Compared to the earlier version, why does this version work? If the compiler can use tail call optimization, then it does not need to stack up the context. So, no stack frames are needed as the resulting executable code uses loops behind the scenes.

Getting the nth element of a list

A list holds a certain number of elements. The first element is at index 0, and the second element at index 1. If the index is out of range, we get an exception. 

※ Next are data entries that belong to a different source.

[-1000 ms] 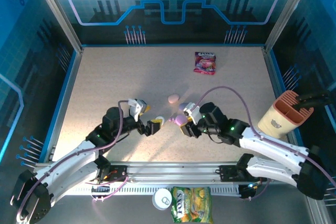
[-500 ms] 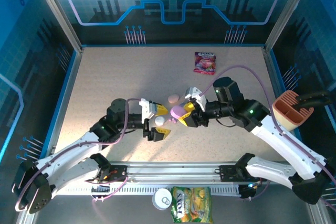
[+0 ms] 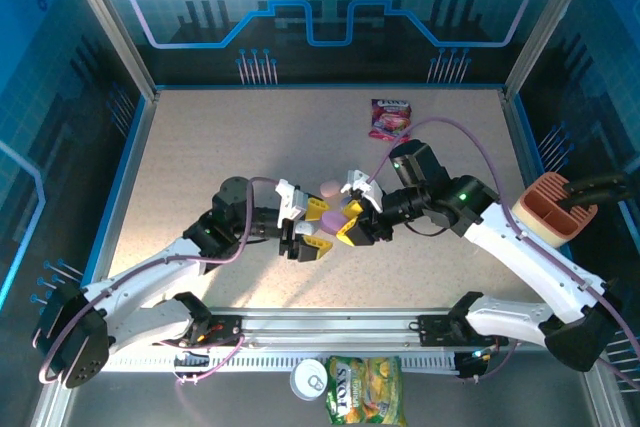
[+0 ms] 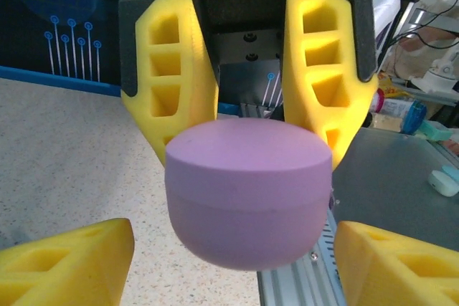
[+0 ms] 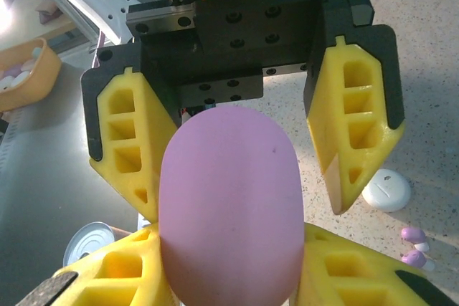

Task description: Insert the wireless bluetooth earbuds into the charging case

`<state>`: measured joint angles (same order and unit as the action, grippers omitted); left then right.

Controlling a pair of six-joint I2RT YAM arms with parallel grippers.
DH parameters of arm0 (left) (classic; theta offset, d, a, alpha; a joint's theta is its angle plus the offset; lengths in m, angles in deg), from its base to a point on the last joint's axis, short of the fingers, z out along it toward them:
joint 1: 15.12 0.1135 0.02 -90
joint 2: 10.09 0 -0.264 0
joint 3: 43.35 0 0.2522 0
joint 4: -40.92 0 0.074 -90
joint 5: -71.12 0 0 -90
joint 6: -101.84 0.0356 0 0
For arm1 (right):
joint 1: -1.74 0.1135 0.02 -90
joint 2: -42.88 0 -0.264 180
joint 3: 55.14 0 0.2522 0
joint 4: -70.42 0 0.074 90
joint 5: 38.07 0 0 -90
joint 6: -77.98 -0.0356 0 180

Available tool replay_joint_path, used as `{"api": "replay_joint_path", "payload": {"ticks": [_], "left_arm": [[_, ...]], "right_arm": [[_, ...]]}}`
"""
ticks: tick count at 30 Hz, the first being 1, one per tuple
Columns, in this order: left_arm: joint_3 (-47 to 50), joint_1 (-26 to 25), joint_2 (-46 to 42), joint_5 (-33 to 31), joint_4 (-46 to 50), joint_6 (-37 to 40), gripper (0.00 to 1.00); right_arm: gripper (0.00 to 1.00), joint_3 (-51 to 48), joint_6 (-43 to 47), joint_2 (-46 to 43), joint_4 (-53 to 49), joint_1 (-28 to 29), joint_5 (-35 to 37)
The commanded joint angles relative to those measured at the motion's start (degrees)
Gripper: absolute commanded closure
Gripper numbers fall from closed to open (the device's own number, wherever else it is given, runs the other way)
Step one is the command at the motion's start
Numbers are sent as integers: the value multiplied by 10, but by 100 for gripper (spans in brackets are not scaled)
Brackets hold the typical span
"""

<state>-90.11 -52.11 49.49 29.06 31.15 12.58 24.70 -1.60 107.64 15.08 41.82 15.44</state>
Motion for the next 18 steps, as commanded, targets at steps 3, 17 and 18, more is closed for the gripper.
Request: {"api": "replay_joint_path", "payload": {"ticks": [3,17,18], "left_arm": [[-19,-4,3,33,-40,-32,34],[-27,-10,19,40,-44,-42,53],[-28,-10,20,41,-44,-43,54]], "right_arm": [[69,-4,18,-1,-12,3,1],[70,-12,28,1,-10,-4,9],[70,-12,29,2,-12,-4,10]]}}
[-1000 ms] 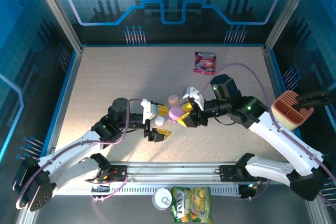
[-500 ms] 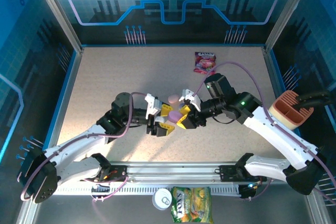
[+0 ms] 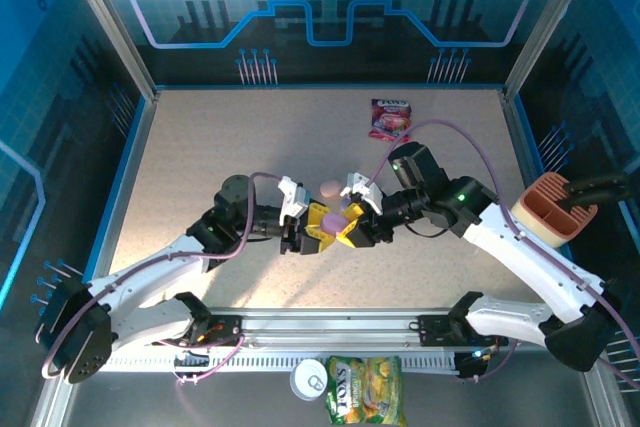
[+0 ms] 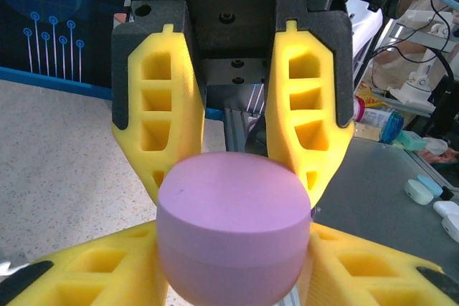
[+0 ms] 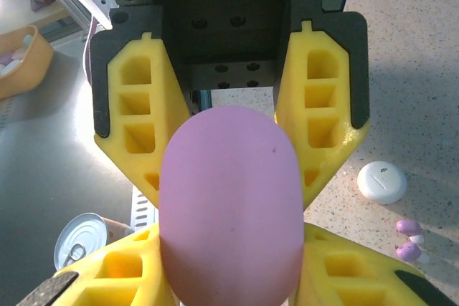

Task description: Insert the wireless bluetooth earbuds into the charging case

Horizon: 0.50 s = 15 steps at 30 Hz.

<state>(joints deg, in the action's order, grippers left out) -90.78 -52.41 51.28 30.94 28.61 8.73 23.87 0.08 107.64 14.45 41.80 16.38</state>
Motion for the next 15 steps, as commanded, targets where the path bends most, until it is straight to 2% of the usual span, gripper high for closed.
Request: {"api": "replay_joint_path", "payload": {"ticks": [1,7,11,15], "left_arm": [[-22,-7,3,23,-19,-5,54],[-28,-7,10,27,-19,-4,57],[-28,-7,12,25,-22,-6,50],[-27,-8,8,24,-20,-6,53]], "right_arm": [[70,-4,14,4,-7,-4,0],[71,-3,20,8,-12,-7,4],[71,0,23,12,-16,-8,7],[71,0,23,11,-15,-9,6]]}}
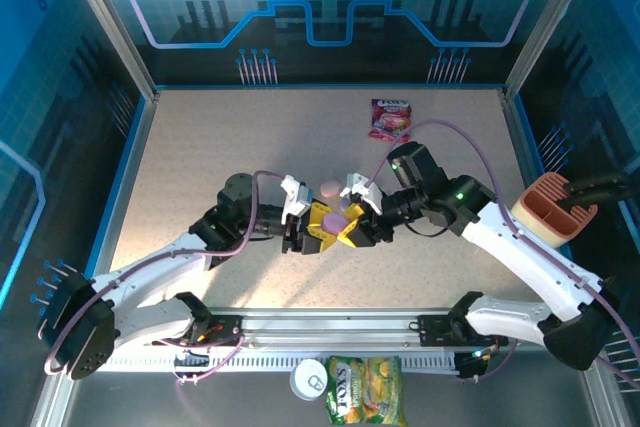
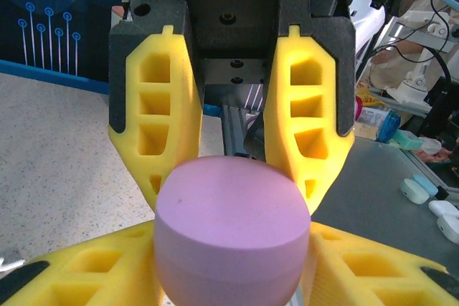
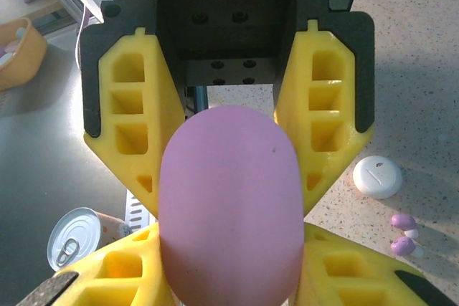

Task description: Insert the wireless bluetooth earbuds into the charging case

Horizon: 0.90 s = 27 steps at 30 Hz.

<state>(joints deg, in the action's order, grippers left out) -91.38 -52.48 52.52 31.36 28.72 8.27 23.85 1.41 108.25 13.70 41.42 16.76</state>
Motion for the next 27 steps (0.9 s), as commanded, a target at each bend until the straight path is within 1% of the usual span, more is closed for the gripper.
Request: {"api": "replay_joint_path", "payload": {"ticks": [1,4,5,8,11,14,20,25,27], "left_arm": [[-20,-7,-4,19,-20,-2,55],[-17,-8,-6,21,-17,-1,62],[-16,-7,-6,21,-17,-1,64],[-11,-8,-11,19,-14,6,69],[-8,-6,-16,15,-5,16,70],[-5,-7,-20,14,1,25,71],[-4,-7,-21,14,6,32,71],[1,-7,-25,13,1,35,71],[5,-7,-26,9,-1,35,70]], "right_arm": [[71,0,9,5,-7,-5,3],[70,-1,5,4,-2,-7,6],[68,-2,2,1,1,-7,7],[59,-10,-22,-9,24,-14,13],[45,-21,-54,-23,51,-29,22],[37,-30,-78,-33,71,-48,25],[31,-40,-119,-48,103,-79,41],[29,-49,-149,-58,131,-98,51],[29,-52,-151,-63,137,-102,44]]}}
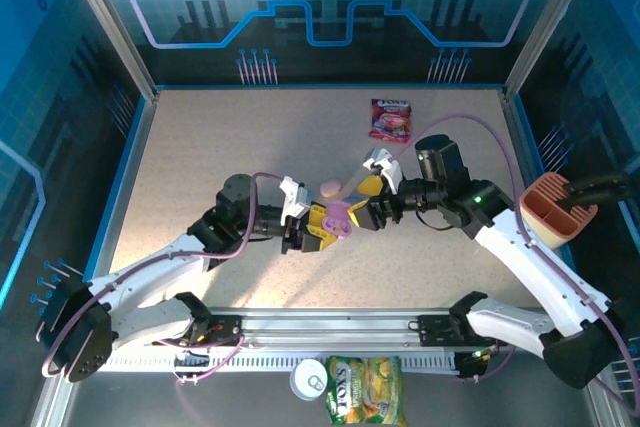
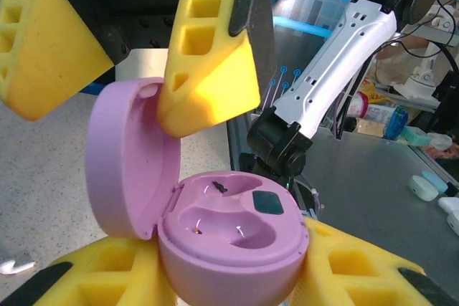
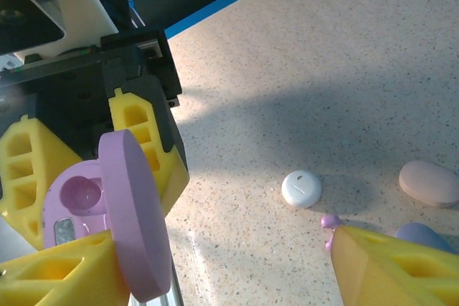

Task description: Insert the wireless bluetooth earbuds into the charging case

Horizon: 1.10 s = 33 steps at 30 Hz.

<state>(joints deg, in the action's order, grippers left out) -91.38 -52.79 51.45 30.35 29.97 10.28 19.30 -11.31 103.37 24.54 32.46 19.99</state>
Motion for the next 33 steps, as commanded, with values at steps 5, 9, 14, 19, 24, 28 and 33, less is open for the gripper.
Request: {"api": "replay_joint_path", "payload": {"ticks": [5,9,14,19,24,28,33], "left_arm": [[16,-1,-20,-5,-22,13,70],[31,9,-19,-25,-60,-3,69],[70,38,-19,-71,-165,-50,70],[109,76,-24,-111,-257,-95,70],[135,101,-39,-136,-292,-115,70],[150,113,-60,-161,-293,-120,70],[156,121,-86,-179,-280,-120,70]], "right_arm": [[26,-20,-3,-41,47,-13,-64],[25,-46,-22,-75,93,-13,-95],[26,-96,-120,-106,170,-19,-30],[29,-139,-230,-63,180,-24,112],[33,-172,-317,10,192,-17,180],[37,-198,-385,77,221,3,206],[41,-198,-404,165,259,32,195]]}}
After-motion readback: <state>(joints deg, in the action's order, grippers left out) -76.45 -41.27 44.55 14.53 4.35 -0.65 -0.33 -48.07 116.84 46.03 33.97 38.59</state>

We will write a method to find the nth element of a list. This method will return an option. If n is out of bounds, we will return None. Otherwise, we will return Some(elem). Let's look at the code and then a diagram to understand it better:

import scala.annotation.tailrec
object NthElemOfList extends App {
 def nth(list: List[Int], n: Int): Option[Int] = {
  @tailrec
  def nthElem(list: List[Int], acc: (Int, Int)): Option[Int] = list match {
    case Nil => None
    case head :: tail => {
     if (acc._1 == acc._2)     // 1
     Some(head)   
    else
      nthElem(tail, (acc._1 + 1, acc._2))     // 2
   }
   }
  nthElem(list, (0, n))   // 3
 }
 val bigList = 1 to 100000 toList  // 4
 println(nth(List(1, 2, 3, 4, 5, 6), 3).getOrElse("No such elem"))
 println(nth(List(1, 2, 3, 4, 5, 6), 300).getOrElse("No such elem"))
 println(nth(bigList, 2333).getOrElse("No such elem"))
}

Here is a diagrammatic representation of the flow:

Figure: 3.4: Conceptual stack frames

The description of the preceding diagram is as follows:

  • Our accumulator is a pair. The first element is a running index and holds the index of the current node, starting from 0. The second element is always fixed at n.
  • If index == n, we have found the element. Now, we will return it wrapped in a some. else we increase the running index and recursively call the method again on the tail of the list.
  • We wish to hide the accumulator from the client code. Keeping an accumulator is an implementation detail.
  • We will test the index with a very big list as @tailrec is in effect, the TCO kicks in and we don't get any stack overflows. Try to rewrite the preceding code without using a pair of element for the accumulator. Compare your version with it and check which one is better.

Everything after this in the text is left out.